RYDAF - Being 'Cheap' Doesn't Always Mean Offering Value
2024-04-11 07:30:00 ET
Summary
- This review looks at a number of areas that look compelling because of their valuations, but not so once macro-forces are considered.
- In particular, I view US commercial real estate, Chinese equities, and British equities as potential value traps through 2024.
- This is a reminder that having an attractive valuation in relative terms does not always mean gains are ahead.
Main Thesis/Background
The purpose of this article is to discuss some areas of the equity market that appear like value plays right now because they are "cheap" relative to the broader market. This is a follow-up to a recent review I wrote that covered some areas I was investing in to hedge my large-cap US exposure.
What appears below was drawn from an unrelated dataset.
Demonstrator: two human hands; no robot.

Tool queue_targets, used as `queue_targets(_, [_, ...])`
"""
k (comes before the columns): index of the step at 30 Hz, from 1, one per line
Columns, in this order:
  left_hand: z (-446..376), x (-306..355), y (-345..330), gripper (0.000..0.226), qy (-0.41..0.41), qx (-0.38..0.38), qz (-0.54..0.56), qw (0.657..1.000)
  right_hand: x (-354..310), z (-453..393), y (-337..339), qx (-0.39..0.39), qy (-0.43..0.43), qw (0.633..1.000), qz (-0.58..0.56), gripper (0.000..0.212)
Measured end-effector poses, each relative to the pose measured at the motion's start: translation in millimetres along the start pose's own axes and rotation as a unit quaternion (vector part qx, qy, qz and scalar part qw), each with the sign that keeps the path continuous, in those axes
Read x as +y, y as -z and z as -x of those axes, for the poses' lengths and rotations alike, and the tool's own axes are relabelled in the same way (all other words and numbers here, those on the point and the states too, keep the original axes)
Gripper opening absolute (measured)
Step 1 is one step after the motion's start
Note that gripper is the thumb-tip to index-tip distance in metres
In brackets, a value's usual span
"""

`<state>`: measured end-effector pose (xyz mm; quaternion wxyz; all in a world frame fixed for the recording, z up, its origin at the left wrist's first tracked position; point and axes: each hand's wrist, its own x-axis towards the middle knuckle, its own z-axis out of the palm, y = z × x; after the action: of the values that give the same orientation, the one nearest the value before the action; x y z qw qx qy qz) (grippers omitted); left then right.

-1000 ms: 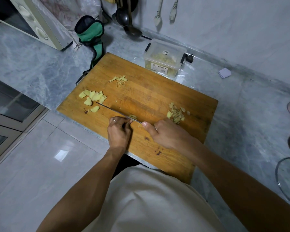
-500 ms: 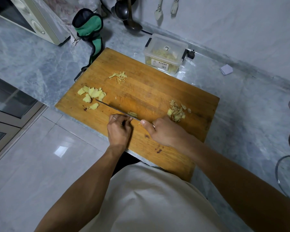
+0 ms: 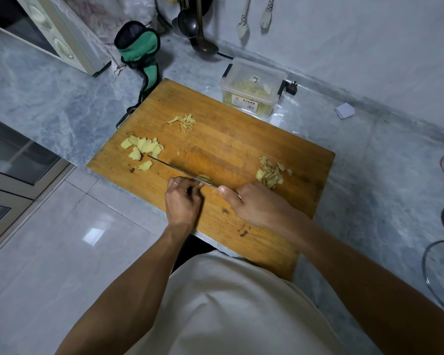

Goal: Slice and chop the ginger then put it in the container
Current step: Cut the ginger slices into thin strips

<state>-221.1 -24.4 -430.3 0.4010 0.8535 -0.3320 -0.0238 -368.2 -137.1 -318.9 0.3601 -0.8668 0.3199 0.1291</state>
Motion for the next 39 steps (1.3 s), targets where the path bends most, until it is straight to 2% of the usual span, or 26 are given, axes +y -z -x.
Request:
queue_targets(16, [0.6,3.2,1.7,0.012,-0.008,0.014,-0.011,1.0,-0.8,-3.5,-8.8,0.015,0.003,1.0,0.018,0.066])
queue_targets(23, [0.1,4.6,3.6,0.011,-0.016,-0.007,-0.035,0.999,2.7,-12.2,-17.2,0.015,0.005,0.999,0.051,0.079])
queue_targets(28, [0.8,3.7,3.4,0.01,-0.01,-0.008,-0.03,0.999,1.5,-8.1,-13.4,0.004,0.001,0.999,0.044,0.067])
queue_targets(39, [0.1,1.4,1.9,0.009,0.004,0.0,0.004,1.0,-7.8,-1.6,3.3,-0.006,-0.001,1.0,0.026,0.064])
However, the distinction here is that while some potential spots of "value" may look interesting, the relative discount one is getting to buy them may not present the value one is truly looking for.
The distinction I am trying to draw here is that just because something is cheap doesn't mean it has value. This is central to "value investing". It isn't as easy as just finding the cheapest sectors or stocks and diving in. It requires more thought - finding assets that are underpriced because they are unjustifiably cheap. By contrast, just buying the cheapest ticker that is cheap for a (or many) good reasons is not likely to result in "alpha"....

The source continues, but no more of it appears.